Closing her eyes, she tried to do what he'd told her to. See through his eyes, his eyes.

But there was only blackness. Only the backs of her eyelids.

She tried to picture what he'd be seeing right now, tried to picture her profile opposite him, the windows and open wooden shutters behind her. Even the water coolers bottles, off to the side in his peripheral vision. And first and foremost, the card. His hand holding the card.

Damn it, what was the card!

Angela placed her elbow on the table, resting her forehead on the thumb and the inner side of the forefinger on her right hand.

The card, the card, that damn card!

Hearing "Angela," while in such a state of concentration startled her, and the sudden touch on her left hand, at that moment resting on the table, did so even more. It was in this moment that she got a flash of something, a flash of, well, just what she'd been trying so desperately to see. The image was different than what she'd been imagining, the angles different, her position different.
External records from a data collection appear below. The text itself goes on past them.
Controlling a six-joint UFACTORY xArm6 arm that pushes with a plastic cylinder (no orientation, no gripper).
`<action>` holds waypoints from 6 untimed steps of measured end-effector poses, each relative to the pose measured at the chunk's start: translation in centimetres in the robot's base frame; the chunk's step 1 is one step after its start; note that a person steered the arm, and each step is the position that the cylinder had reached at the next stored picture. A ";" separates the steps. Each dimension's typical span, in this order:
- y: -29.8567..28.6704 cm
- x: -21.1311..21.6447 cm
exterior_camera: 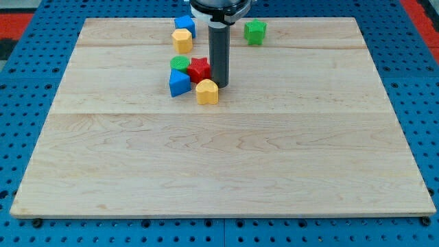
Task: Push the blue triangle parallel to the left of the blue cube
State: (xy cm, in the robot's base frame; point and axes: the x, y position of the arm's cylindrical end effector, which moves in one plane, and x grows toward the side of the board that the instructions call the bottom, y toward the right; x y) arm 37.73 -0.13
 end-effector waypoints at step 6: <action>-5.5 0.1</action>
State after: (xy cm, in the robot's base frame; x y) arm 37.83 -5.61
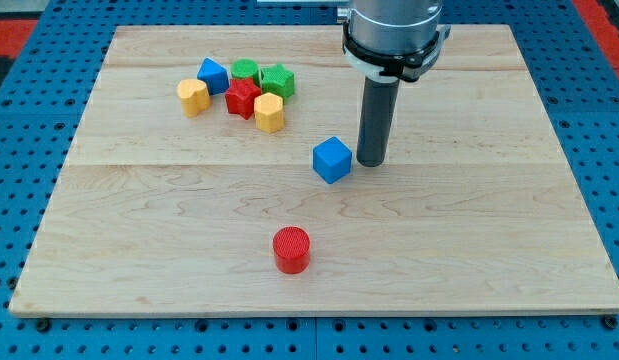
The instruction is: Slide the blue cube to the center left
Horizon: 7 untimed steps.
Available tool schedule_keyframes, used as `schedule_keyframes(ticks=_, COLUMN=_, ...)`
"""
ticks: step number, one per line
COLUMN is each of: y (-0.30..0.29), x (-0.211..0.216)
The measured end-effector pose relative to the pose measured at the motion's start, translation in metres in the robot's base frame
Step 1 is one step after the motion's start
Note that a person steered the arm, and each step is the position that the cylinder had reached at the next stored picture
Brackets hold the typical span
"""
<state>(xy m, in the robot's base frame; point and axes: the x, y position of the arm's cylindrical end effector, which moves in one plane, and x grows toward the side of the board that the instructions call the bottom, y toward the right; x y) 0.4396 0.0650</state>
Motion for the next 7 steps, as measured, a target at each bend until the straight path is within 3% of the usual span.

And the card, the card was right there, clear as day.

Could it be… could she have seen?

She lifted her face and eyes slowly, hair partially obscuring her face.

"Nine of hearts?" she said, her voice soft and full of wonder.

The corners of his mouth only just upturned, his right hand still resting on her left, John turned the card around. Sure enough, there were nine normally beating organs associated with love on that card, not counting the ones in the very corners.

"Good," he said quietly, and drew another card. His hand stayed atop hers. "What card?"

Angela closed her eyes, instinctively tried to clear her mind. She'd done it once, she could do it again.

Just as she was beginning to give up, she cocked her head, and it came to her.

"Two of spades." And she was right.

After guessing correctly twice more in this way, John withdrew his hand.

"Now try it without the physical contact."

So, was that it? Was a stronger psychic bond the only reason for that handholding? Somehow, she doubted it, although it was no doubt a large part.

Trying to see through his eyes without any sort of physical contact really did prove to be a task more difficult than initially anticipated. She was getting nowhere. Again, all she could see was the very familiar sight of her inner eyelids.

"Come on, Angela. You saw before, you can see again," John urged.

She tried. Damn it, did she try. But she just couldn't seem to get it. Sometimes it seemed as if she was getting close, but then her mind would back away at the very last second.

Focus, focus, focus!she told herself, and for some reason, she did. Her eyes snapped open, and it seemed she could see with two pairs of peepers at once, seeing him from her own perspective and seeing herself from his. Seeing the card from both sides. It was like having 6-dimensinoal vision, able to see from all directions all at once.

Perhaps, in this one instance, her frustration had been good, clouding some of her senses just enough for this "special sight" of hers to kick in. Or perhaps it was just blind luck. But Angela nonetheless got it.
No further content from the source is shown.